(What you need to do): From the records below, count the lines containing the word "represent" and give only that number.

Extracted data entries
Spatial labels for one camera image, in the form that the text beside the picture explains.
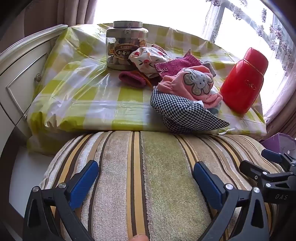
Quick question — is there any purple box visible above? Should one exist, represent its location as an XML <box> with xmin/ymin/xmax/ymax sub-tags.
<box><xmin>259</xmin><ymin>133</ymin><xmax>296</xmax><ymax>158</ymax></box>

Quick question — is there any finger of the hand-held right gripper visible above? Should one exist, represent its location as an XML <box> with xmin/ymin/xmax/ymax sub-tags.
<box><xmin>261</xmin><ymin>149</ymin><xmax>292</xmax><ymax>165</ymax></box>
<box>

==

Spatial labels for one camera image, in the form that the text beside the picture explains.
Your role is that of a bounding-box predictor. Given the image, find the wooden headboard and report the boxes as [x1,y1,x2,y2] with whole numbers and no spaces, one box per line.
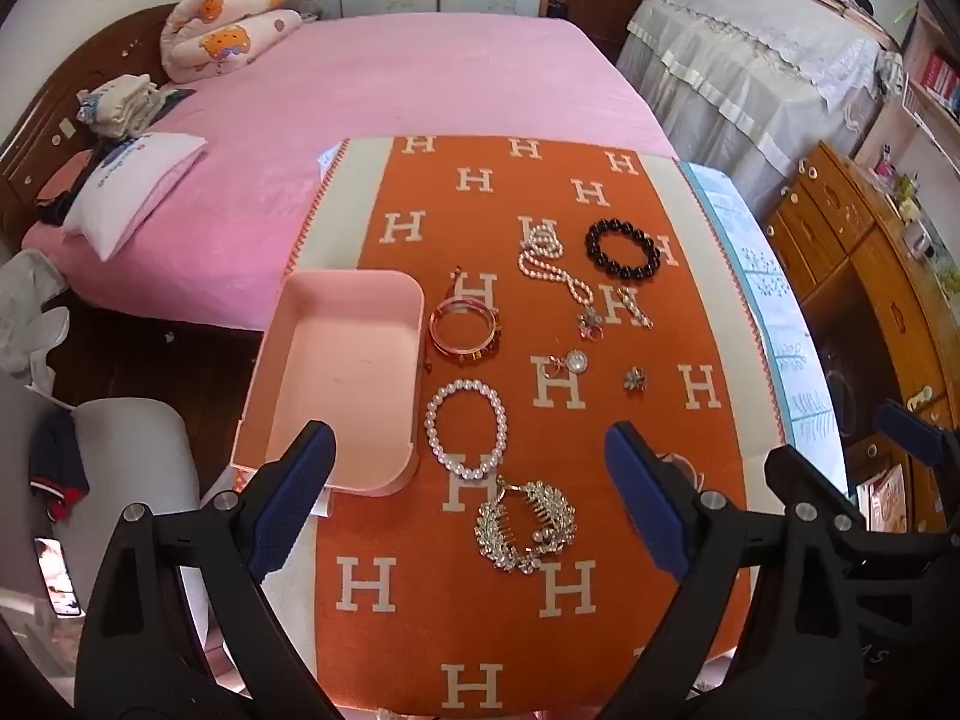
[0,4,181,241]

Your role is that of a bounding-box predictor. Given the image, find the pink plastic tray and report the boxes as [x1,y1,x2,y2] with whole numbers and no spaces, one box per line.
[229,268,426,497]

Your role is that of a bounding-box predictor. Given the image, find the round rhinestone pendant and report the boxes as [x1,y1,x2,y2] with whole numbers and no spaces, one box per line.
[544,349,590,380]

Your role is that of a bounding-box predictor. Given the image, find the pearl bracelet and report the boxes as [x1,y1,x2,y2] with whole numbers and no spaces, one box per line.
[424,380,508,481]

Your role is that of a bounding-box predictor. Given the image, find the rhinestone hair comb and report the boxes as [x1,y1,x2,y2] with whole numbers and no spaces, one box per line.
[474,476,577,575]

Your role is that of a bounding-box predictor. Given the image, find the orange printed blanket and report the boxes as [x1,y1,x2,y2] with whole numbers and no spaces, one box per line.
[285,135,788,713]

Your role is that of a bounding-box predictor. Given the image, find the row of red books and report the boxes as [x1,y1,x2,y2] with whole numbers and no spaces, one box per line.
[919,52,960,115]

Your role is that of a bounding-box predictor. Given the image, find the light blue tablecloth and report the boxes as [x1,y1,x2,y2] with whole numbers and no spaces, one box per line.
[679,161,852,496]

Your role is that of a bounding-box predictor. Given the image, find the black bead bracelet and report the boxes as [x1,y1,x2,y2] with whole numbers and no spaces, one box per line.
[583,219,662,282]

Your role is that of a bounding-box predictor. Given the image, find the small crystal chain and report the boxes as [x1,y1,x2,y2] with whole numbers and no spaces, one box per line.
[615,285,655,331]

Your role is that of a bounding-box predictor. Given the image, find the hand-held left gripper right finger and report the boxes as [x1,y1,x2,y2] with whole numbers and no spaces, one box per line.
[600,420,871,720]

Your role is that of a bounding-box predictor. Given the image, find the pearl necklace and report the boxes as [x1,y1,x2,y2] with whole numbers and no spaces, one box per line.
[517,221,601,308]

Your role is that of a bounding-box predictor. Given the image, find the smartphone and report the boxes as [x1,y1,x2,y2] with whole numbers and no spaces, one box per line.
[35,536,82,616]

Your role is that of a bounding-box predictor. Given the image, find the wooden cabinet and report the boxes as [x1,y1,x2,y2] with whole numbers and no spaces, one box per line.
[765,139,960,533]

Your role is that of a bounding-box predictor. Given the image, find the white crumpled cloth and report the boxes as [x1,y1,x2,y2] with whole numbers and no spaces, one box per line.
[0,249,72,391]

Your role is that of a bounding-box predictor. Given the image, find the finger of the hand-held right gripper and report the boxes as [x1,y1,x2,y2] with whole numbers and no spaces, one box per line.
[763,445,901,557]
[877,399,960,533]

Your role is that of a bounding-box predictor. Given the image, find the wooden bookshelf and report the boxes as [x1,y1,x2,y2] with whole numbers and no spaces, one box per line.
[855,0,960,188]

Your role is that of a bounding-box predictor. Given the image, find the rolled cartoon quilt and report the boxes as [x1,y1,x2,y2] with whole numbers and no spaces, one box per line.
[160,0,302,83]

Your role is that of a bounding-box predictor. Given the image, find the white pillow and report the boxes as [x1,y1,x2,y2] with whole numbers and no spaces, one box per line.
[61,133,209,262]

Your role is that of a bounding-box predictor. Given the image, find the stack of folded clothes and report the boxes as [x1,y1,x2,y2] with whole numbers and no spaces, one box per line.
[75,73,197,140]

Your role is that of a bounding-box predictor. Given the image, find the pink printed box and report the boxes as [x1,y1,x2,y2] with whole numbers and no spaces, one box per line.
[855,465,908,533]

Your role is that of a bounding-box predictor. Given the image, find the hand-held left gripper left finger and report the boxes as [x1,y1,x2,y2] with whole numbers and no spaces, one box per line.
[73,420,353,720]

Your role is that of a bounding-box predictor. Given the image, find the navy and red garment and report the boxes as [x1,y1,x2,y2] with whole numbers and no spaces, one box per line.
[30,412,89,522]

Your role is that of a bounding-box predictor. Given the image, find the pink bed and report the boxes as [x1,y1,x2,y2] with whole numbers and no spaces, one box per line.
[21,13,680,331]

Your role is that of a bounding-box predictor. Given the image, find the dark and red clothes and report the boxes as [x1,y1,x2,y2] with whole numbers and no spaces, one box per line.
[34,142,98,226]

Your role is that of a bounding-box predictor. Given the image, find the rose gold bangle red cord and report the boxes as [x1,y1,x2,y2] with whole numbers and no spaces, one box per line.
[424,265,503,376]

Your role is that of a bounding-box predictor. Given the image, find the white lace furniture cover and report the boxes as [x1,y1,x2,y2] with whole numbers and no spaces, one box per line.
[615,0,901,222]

(Task output): 2